With this undertaking, you possibly can import the microlite library, which is strictly the one you want – TensorFlow Lite for Microcontrollers. If you wish to lengthen this undertaking with your individual libraries, you possibly can add these to the cloned supply code and construct it with the next instructions:

git submodule init

git submodule replace --recursive

cd micropython

git submodule replace --init lib/axtls

git submodule replace --init lib/berkeley-db-1.xx

cd ..

supply ./micropython/instruments/ci.sh && ci_esp32_setup_helper v4.3.1

supply ./esp-idf/export.sh #as you possibly can see, esp-idf is already included 

pip3 set up Pillow

pip3 set up Wave

rm -rf ./micropython-modules/microlite/tflm

cd ./tensorflow

../micropython-modules/microlite/prepare-tflm-esp.sh

cd ../micropython

make -C mpy-cross V=1 clear all

cd ../boards/esp32/MICROLITE_SPIRAM_16M

rm -rf construct

idf.py clear construct

Your binaries are positioned below the boards/esp32/MICROLITE_SPIRAM_16M/construct listing.

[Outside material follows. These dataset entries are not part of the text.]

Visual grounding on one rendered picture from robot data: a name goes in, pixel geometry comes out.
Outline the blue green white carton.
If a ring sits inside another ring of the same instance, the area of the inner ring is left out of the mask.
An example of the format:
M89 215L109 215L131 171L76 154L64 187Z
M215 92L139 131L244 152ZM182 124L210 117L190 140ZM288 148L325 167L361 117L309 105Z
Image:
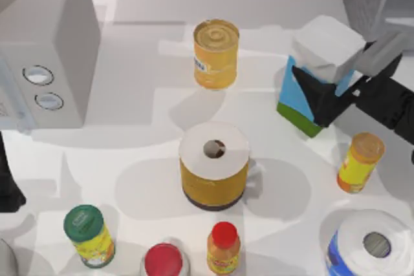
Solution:
M323 83L336 84L335 95L341 96L351 84L352 66L365 44L362 35L331 16L309 21L293 36L276 110L308 137L315 137L323 127L314 123L292 67L305 70Z

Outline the pale grey rounded box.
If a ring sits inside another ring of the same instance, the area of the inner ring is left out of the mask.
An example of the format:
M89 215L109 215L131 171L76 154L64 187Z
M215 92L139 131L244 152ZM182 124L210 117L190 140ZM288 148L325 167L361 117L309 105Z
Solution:
M388 32L357 57L355 71L369 77L377 76L402 53L407 42L405 34L399 31Z

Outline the yellow bottle orange cap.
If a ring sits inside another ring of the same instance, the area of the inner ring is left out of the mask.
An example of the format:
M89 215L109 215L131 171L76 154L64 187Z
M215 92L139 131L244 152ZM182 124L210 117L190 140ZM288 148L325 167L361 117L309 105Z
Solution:
M385 153L383 141L362 132L353 136L346 157L337 174L337 183L347 193L359 193Z

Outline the yellow can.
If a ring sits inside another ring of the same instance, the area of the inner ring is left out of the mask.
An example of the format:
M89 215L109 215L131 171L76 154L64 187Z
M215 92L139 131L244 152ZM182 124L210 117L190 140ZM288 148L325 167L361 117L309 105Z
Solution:
M229 21L210 19L193 31L194 77L206 89L225 89L237 77L239 30Z

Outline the yellow wrapped paper roll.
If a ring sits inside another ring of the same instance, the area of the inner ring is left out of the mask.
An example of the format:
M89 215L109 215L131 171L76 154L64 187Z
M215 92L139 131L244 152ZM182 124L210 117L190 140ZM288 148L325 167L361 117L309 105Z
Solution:
M185 196L208 211L232 207L244 193L249 159L248 140L235 125L210 121L193 126L179 144Z

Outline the blue wrapped paper roll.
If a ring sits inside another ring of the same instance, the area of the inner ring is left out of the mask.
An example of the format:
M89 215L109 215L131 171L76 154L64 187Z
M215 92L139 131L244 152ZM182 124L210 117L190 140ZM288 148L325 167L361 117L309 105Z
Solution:
M414 276L414 231L376 209L355 211L327 247L328 276Z

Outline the orange bottle red cap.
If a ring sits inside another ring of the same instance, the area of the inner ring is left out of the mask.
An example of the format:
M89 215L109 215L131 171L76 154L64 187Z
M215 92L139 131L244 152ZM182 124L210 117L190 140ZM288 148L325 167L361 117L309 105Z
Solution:
M237 228L227 221L217 222L207 239L207 265L216 275L229 275L239 266L241 240Z

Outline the clear jar red lid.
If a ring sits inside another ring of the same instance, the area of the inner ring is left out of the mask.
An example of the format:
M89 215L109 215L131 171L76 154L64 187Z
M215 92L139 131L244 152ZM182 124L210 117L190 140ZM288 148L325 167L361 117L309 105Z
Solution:
M190 276L190 263L178 246L161 242L142 257L140 276Z

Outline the small round microwave knob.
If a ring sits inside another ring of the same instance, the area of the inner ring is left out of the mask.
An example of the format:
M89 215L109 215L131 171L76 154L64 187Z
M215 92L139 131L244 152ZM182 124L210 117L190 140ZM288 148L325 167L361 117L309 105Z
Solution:
M34 99L39 107L48 111L59 110L64 105L63 99L53 92L37 94Z

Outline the yellow jar green lid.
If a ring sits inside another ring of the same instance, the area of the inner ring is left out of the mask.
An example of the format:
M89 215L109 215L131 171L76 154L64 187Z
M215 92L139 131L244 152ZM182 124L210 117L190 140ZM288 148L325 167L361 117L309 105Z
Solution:
M108 265L115 255L115 243L102 212L94 205L72 208L63 221L63 230L88 268Z

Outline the pale microwave oven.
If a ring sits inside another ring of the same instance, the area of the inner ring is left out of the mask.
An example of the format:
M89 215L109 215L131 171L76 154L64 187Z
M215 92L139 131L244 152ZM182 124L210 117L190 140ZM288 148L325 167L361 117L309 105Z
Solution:
M14 75L36 129L79 128L87 114L101 32L93 0L0 0L0 54ZM23 68L41 65L54 75L33 85ZM53 92L64 105L39 107L35 95Z

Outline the large round microwave knob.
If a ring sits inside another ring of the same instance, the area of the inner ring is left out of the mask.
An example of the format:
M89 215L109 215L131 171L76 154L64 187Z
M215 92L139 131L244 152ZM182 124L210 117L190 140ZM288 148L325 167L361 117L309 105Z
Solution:
M46 86L54 81L53 73L41 65L23 68L23 77L33 85Z

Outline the glass microwave door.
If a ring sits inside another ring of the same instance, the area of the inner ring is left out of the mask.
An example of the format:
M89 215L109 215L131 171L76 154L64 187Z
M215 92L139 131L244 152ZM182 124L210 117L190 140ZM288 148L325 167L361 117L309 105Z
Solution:
M0 130L30 134L36 122L11 69L0 54Z

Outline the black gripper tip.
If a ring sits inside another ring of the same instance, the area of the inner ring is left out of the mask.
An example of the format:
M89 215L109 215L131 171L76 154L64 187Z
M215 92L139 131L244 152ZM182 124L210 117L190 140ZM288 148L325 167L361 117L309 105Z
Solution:
M27 200L9 168L3 135L0 131L0 213L15 213Z

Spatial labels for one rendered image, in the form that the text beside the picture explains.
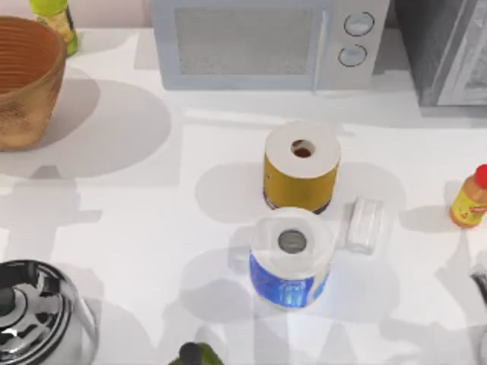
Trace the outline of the yellow-wrapped paper roll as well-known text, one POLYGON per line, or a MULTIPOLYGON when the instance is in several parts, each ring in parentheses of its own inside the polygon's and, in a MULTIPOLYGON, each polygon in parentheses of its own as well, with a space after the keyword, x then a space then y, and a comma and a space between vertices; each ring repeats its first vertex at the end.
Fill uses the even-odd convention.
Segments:
POLYGON ((338 139, 324 124, 296 121, 273 129, 263 160, 267 205, 322 213, 332 200, 340 161, 338 139))

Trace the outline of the blue-wrapped paper roll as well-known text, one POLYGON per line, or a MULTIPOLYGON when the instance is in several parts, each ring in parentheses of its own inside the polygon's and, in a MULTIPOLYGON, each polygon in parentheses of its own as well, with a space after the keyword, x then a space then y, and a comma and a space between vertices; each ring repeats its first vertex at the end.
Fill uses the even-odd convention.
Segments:
POLYGON ((305 308, 322 294, 334 252, 333 235, 318 215, 303 208, 278 208, 253 229, 250 280, 270 303, 305 308))

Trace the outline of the clear glass cup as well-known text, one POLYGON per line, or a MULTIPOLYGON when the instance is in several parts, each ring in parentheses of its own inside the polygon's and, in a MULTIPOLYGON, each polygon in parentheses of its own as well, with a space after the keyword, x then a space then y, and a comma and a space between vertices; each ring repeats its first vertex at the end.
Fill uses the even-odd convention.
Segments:
POLYGON ((351 252, 371 256, 380 236, 384 203, 380 200, 358 197, 345 238, 345 248, 351 252))

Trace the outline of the pale microwave oven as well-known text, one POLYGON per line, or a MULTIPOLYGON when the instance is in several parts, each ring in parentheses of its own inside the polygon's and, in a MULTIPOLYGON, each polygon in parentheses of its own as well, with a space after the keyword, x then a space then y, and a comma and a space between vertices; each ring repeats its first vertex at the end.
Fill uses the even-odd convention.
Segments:
POLYGON ((390 0, 150 0, 162 83, 169 90, 311 90, 322 12, 328 15, 322 90, 369 85, 390 0), (370 13, 373 29, 350 36, 350 14, 370 13), (363 46, 363 64, 338 61, 363 46))

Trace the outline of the microwave knob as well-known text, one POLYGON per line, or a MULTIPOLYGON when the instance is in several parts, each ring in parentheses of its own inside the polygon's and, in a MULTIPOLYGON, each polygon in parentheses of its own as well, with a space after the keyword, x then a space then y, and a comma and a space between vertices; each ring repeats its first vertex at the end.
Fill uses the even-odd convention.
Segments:
POLYGON ((374 17, 368 12, 350 14, 344 21, 344 30, 352 37, 362 37, 373 29, 374 23, 374 17))
POLYGON ((346 68, 354 68, 364 63, 368 57, 368 51, 361 45, 354 44, 344 47, 338 54, 338 61, 346 68))

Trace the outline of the orange bottle with red cap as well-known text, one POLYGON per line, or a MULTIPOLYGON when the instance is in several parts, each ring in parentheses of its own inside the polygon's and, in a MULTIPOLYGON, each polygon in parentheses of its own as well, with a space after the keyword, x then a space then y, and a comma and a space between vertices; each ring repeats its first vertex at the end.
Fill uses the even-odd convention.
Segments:
POLYGON ((487 163, 479 165, 450 205, 451 220, 462 228, 478 226, 487 214, 487 163))

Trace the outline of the brown woven basket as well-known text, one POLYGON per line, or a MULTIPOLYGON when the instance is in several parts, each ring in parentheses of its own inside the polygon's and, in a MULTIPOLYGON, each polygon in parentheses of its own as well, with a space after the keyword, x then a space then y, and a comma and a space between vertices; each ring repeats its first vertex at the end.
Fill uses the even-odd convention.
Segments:
POLYGON ((45 24, 0 16, 0 151, 34 146, 53 115, 67 50, 45 24))

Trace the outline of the yellow-green bottle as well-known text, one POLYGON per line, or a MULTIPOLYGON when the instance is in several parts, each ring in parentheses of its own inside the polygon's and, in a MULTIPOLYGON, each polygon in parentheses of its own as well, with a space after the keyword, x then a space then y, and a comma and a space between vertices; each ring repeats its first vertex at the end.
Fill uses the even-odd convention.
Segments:
POLYGON ((78 51, 78 35, 68 0, 29 0, 36 21, 52 28, 64 39, 68 56, 78 51))

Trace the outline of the shiny metal object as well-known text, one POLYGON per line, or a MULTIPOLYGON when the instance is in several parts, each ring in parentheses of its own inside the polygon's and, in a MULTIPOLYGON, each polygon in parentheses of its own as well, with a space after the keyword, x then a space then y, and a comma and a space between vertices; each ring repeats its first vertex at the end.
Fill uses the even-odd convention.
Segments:
POLYGON ((487 306, 487 268, 485 268, 483 265, 476 265, 473 267, 469 276, 475 282, 482 299, 487 306))

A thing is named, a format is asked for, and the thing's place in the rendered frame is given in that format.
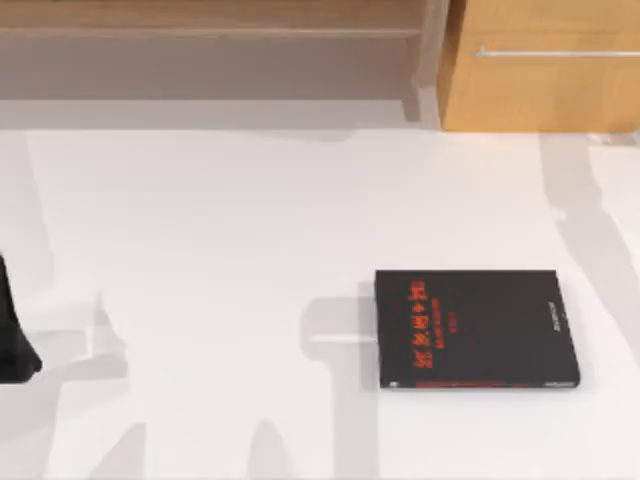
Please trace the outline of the black book with red lettering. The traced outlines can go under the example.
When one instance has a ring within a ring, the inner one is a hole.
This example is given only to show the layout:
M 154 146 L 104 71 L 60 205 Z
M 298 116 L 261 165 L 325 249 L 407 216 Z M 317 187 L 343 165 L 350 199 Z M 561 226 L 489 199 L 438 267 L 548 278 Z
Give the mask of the black book with red lettering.
M 553 270 L 378 270 L 374 298 L 385 389 L 580 384 Z

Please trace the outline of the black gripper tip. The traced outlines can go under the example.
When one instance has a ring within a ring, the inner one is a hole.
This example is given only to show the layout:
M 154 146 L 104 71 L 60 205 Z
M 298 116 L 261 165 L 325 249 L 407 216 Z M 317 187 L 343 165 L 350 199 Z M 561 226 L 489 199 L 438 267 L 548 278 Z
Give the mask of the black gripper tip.
M 0 255 L 0 385 L 28 382 L 43 363 L 17 317 L 4 257 Z

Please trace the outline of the open wooden shelf unit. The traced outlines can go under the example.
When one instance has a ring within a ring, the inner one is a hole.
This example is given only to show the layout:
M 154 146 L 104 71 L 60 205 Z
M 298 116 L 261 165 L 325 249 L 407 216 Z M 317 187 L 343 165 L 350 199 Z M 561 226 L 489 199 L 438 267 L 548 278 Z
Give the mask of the open wooden shelf unit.
M 0 0 L 0 128 L 434 128 L 448 6 Z

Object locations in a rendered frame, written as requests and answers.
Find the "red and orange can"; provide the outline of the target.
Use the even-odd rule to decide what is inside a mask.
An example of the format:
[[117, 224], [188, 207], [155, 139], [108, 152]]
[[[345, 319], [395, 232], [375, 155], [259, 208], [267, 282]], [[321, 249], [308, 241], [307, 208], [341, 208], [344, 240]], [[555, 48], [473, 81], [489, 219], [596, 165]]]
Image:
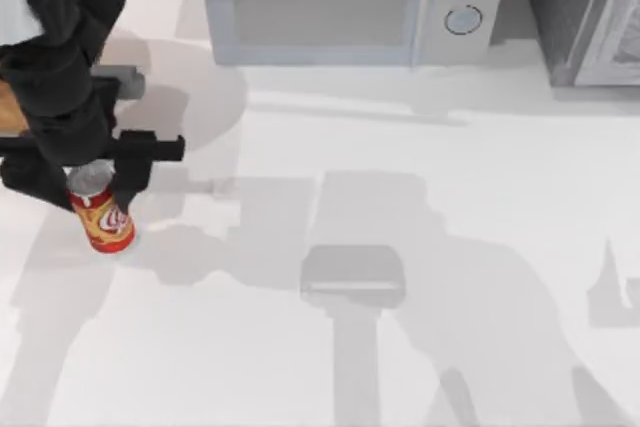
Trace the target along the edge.
[[135, 239], [132, 219], [116, 204], [111, 188], [114, 169], [109, 161], [97, 160], [74, 167], [67, 176], [67, 192], [94, 250], [117, 254]]

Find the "microwave oven door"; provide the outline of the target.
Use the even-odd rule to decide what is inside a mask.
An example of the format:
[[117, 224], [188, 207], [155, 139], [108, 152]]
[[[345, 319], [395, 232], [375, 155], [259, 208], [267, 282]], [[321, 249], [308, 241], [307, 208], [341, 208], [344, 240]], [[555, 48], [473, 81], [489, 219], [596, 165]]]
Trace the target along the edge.
[[419, 0], [205, 0], [227, 66], [407, 65]]

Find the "pale microwave oven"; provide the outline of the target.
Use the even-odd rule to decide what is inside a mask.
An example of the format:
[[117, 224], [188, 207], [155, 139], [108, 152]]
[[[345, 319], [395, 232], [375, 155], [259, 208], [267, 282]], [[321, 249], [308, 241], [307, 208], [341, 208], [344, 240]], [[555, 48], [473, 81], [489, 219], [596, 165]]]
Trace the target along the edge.
[[205, 0], [216, 61], [237, 66], [477, 62], [500, 0]]

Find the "round microwave knob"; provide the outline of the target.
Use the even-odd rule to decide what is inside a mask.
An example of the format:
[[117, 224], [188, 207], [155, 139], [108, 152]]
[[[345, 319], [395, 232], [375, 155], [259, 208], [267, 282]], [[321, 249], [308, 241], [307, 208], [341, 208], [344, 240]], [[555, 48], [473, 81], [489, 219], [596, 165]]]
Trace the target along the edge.
[[452, 35], [469, 35], [480, 28], [484, 20], [482, 11], [473, 5], [452, 8], [444, 18], [444, 27]]

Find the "grey cabinet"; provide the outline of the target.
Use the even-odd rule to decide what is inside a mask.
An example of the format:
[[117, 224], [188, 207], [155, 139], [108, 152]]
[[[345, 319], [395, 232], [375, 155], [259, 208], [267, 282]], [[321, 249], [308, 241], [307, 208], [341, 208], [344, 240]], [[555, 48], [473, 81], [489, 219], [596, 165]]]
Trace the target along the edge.
[[555, 87], [640, 87], [640, 0], [529, 0]]

This manner, you possibly can add extra libraries or your individual program to the picture, however you continue to want to make use of the interactive console to run it.

Abstract

This three-part workshop aimed to make the most of M5Stack Core2 for AWS controller with AWS IoT connection and ML included. Let’s attempt to sum up all attainable methods to try this.

Language Administration methodology Execs Cons
Micropython UiFlow Python Low studying curve/simple UI OTA updates No Tensorflow obtainable Not sufficient for advanced use circumstances
VS Code with vscode-m5stack-mpi plugin Python Full IDE (Visible Studio Code) No Tensorflow obtainable
Tensorflow Micropython Examples Micropython with TensorFlow Lite for Microcontrollers Functionality to construct the undertaking with extra libraries or customized code included Necessity to run the code from interactive Python console.
C/C++ VS Code with PlatformIO and FreeRTOS All libraries obtainable Advanced code (C/C++) Advanced configuration
Arduino IDE All libraries obtainable Straightforward and highly effective sufficient IDE Arduino management loop limitation
ESP-IDF Small answer, with out even a devoted IDE (plugins for CS Code or Eclipse obtainable) Advanced dependency Administration

As you possibly can see, we’ve tried varied approaches and found their benefits and drawbacks. Now, you possibly can resolve if you want full management and use pure C/C++, or perhaps you like way more pleasant Python. You possibly can select which IDE or a minimum of plugin you’d like to make use of, and whether or not you wish to make the most of OTA to replace a complete firmware or solely to switch knowledge between your gadgets and the cloud.